8  Working with Composite Data Types

Learning Objectives
  • Be able to work with lists, dictionaries, sets, and tuples
  • Understand shallow and deep copies
  • Understand the importance of benchmarking code

8.1 Overview of Composite data types

In Python, composite data types allow you to store multiple values in a single variable. They can hold a collection of items, which can be of different data types.

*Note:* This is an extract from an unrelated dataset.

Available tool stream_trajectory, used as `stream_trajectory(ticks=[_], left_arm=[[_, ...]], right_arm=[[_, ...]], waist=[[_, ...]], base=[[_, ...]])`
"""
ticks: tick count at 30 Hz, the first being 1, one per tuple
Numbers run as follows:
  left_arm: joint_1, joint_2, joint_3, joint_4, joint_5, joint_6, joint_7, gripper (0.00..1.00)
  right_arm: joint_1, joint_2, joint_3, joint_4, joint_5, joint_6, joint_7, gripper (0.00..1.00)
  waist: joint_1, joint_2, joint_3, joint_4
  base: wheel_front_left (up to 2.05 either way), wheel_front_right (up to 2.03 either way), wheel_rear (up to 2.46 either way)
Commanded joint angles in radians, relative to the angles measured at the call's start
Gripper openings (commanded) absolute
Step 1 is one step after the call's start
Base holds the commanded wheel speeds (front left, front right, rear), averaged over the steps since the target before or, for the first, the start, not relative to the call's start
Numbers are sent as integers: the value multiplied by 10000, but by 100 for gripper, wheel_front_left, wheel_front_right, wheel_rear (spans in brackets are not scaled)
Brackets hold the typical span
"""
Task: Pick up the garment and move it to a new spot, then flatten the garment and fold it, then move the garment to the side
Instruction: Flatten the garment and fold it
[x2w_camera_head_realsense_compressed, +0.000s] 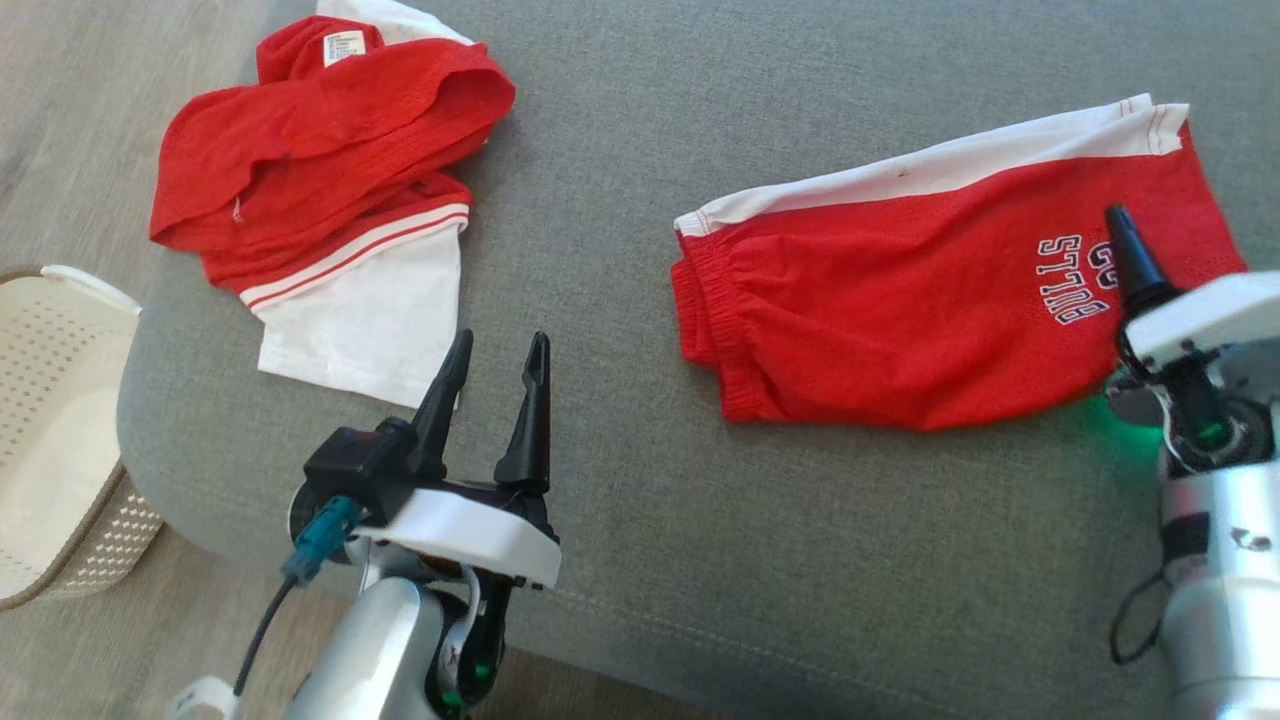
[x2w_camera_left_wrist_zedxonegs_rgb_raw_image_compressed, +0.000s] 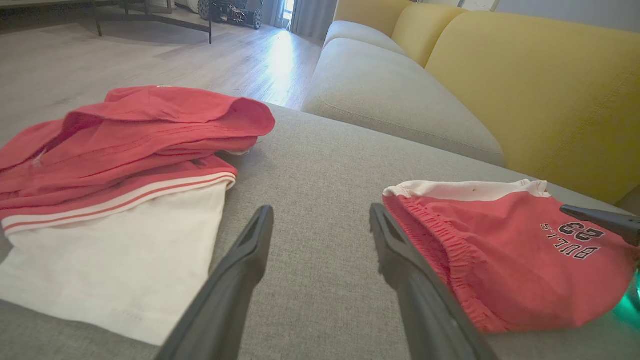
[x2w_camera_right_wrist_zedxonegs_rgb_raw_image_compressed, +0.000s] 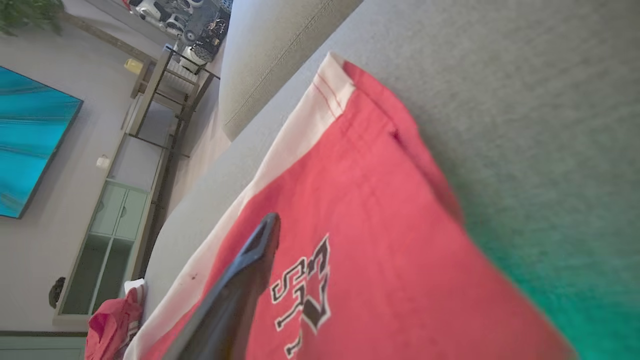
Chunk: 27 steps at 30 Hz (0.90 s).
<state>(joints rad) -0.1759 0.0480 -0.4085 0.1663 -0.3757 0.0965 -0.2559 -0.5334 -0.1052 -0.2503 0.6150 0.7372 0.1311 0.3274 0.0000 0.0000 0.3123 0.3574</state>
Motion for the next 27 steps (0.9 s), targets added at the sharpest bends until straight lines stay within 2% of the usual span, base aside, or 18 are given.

The main composite data types in Python are:

Lists

  • Definition: Ordered, mutable collections that allow duplicate items.

  • Syntax: Defined using square brackets [].

Tuples

  • Definition: Ordered, immutable collections that can also contain duplicates.

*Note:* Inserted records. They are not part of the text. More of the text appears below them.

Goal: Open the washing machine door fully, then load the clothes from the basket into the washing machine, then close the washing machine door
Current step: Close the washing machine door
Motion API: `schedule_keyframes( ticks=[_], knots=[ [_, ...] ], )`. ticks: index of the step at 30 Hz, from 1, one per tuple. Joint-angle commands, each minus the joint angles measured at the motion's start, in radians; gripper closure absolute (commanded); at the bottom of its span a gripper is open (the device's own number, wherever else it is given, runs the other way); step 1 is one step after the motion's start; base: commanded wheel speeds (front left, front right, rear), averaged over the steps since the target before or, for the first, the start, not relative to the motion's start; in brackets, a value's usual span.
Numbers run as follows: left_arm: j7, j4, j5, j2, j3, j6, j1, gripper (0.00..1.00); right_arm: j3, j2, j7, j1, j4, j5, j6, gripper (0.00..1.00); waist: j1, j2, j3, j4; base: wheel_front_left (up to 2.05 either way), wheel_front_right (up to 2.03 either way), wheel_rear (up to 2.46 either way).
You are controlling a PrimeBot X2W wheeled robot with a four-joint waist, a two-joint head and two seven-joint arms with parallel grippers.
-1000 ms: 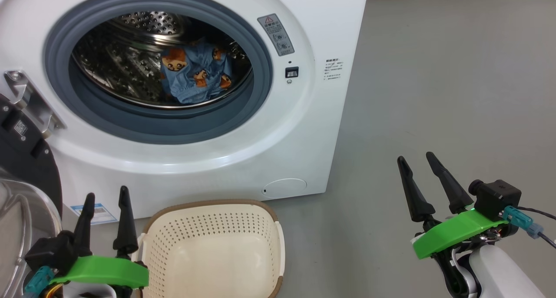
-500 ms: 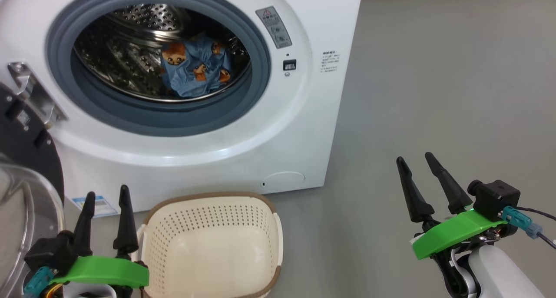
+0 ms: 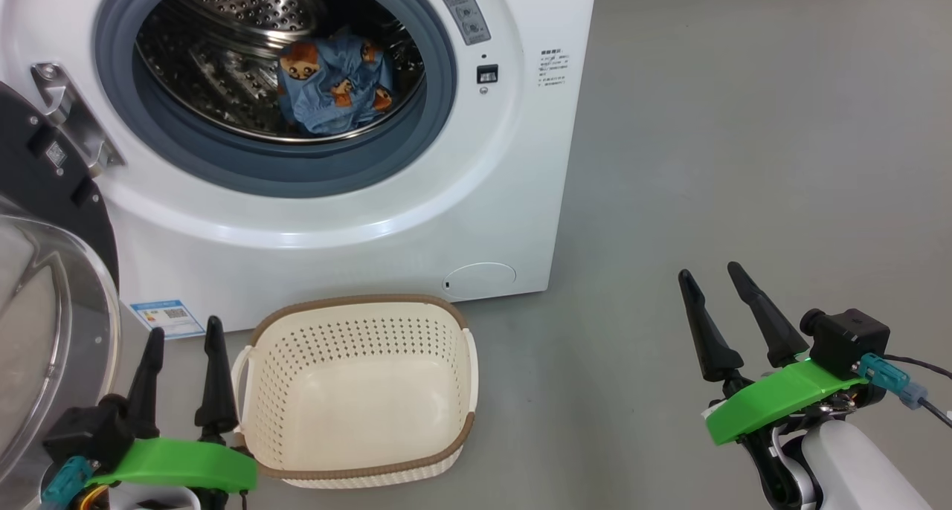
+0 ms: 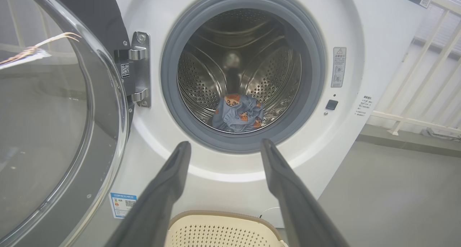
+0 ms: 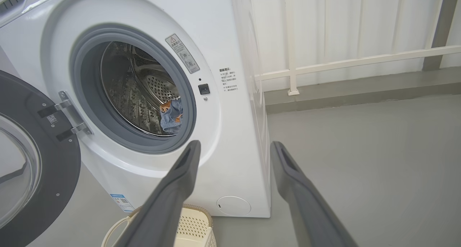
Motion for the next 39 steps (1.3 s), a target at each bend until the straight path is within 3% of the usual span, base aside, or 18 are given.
schedule_keyframes(
  ticks=[1,30,39],
  knots=[
    [-0.006,-0.027,0.004,0.020,0.031,-0.001,-0.004,0.00,0.015,-0.005,-0.008,-0.009,-0.020,0.002,0.005,0.00,0.0000,0.0000,-0.001,0.001,0.00,0.00,0.00],
    [-0.006,-0.025,0.010,0.014,0.038,0.001,-0.001,0.00,0.012,-0.009,-0.008,-0.005,-0.019,0.004,0.005,0.00,0.0000,0.0000,-0.012,0.010,0.00,0.00,0.00],
    [-0.006,-0.019,0.017,0.011,0.033,0.004,0.002,0.00,0.009,-0.011,-0.008,0.006,-0.015,0.003,0.005,0.00,0.0000,0.0000,-0.029,0.055,0.00,0.00,0.00]
  ],
)
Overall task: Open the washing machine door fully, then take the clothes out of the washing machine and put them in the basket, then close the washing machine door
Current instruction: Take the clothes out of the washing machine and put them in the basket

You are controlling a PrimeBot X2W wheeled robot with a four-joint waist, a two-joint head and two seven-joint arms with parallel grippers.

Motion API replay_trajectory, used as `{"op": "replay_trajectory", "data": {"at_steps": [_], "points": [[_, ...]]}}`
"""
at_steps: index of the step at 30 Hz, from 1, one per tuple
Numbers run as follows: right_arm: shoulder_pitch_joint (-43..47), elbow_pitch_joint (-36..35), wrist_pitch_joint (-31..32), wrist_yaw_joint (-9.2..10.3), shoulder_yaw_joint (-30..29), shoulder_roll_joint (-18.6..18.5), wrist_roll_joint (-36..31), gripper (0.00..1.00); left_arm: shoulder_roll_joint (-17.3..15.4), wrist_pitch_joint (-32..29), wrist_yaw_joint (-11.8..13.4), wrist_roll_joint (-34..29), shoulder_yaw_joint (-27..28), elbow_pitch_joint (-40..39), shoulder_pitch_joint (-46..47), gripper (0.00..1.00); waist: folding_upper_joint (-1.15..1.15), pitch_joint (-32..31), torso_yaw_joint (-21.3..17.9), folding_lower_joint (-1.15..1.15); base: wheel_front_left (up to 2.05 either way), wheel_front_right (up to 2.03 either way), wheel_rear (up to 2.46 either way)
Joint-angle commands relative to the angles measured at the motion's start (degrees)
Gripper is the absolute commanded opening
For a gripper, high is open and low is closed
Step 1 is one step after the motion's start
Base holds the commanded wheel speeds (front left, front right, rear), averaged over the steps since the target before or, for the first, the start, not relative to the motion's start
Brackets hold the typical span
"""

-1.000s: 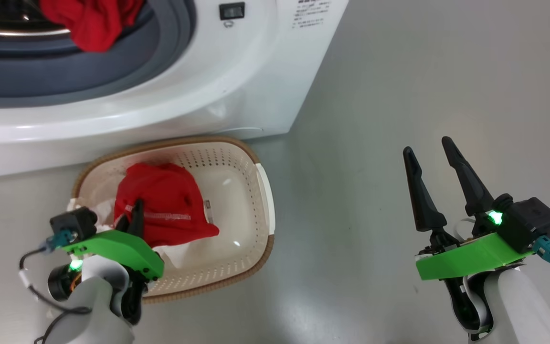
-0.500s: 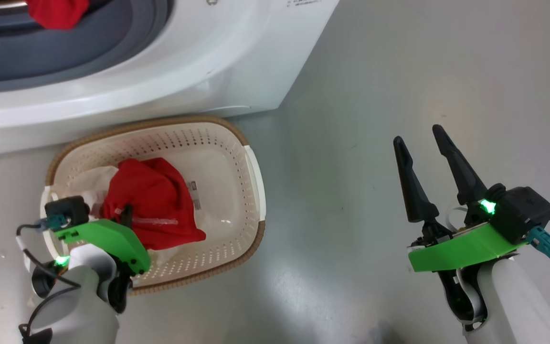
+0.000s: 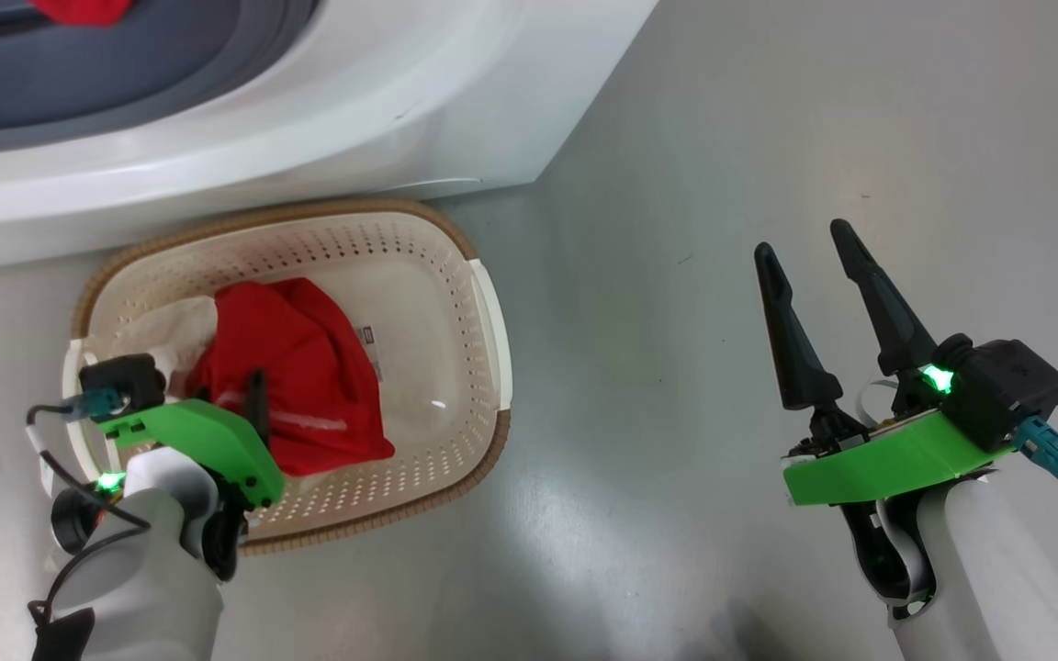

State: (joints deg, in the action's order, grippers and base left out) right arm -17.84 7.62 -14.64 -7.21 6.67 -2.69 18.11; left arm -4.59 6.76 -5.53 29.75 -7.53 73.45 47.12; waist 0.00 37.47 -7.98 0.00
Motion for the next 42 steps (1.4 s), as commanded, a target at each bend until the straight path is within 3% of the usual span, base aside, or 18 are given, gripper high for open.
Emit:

  • Syntax: Defined using parentheses ().

Dictionaries

  • Definition: Unordered collections of key-value pairs, where each key is unique and must be immutable.

  • Syntax: Defined using curly braces {} and using a colon : to separate keys from values.

Sets

  • Definition: Unordered collections of unique items.

  • Syntax: Defined using curly braces {} or the set() function.

Example Initialization and Differences:

Let’s initialize one of each composite data type with a list of 10 animals, and then demonstrate some of the main differences.

# Initialize a list of animals
animal_list = ["Dog", "Cat", "Elephant", "Lion", "Tiger", "Giraffe", "Zebra", "Monkey", "Snake", "Rabbit"]

# Initialize a tuple of animals
animal_tuple = ("Dog", "Cat", "Elephant", "Lion", "Tiger", "Giraffe", "Zebra", "Monkey", "Snake", "Rabbit")

# Initialize a dictionary of animals with their classifications
animal_dict = {
    "Dog": "Mammal",
    "Cat": "Mammal",
    "Elephant": "Mammal",
    "Lion": "Mammal",
    "Tiger": "Mammal",
    "Giraffe": "Mammal",
    "Zebra": "Mammal",
    "Monkey": "Mammal",
    "Snake": "Reptile",
    "Rabbit": "Mammal"
}

# Initialize a set of animals
animal_set = {"Dog", "Cat", "Elephant", "Lion", "Tiger", "Giraffe", "Zebra", "Monkey", "Bear", "Rabbit"}

# Show differences between data types
print("Original List:", animal_list)
print("Original Tuple:", animal_tuple)
print("Original Dictionary:", animal_dict)
print("Original Set:", animal_set)

# Mutability Demonstration
# Modifying the list (mutable)
animal_list[0] = "Wolf"  # Change "Dog" to "Wolf"
print("Modified List:", animal_list)

# Attempting to modify the tuple (immutable)
animal_tuple[0] = "Wolf"  
# This will raise an error

# Adding a new key-value pair to the dictionary (mutable)
animal_dict["Fox"] = "Mammal"
print("Modified Dictionary:", animal_dict)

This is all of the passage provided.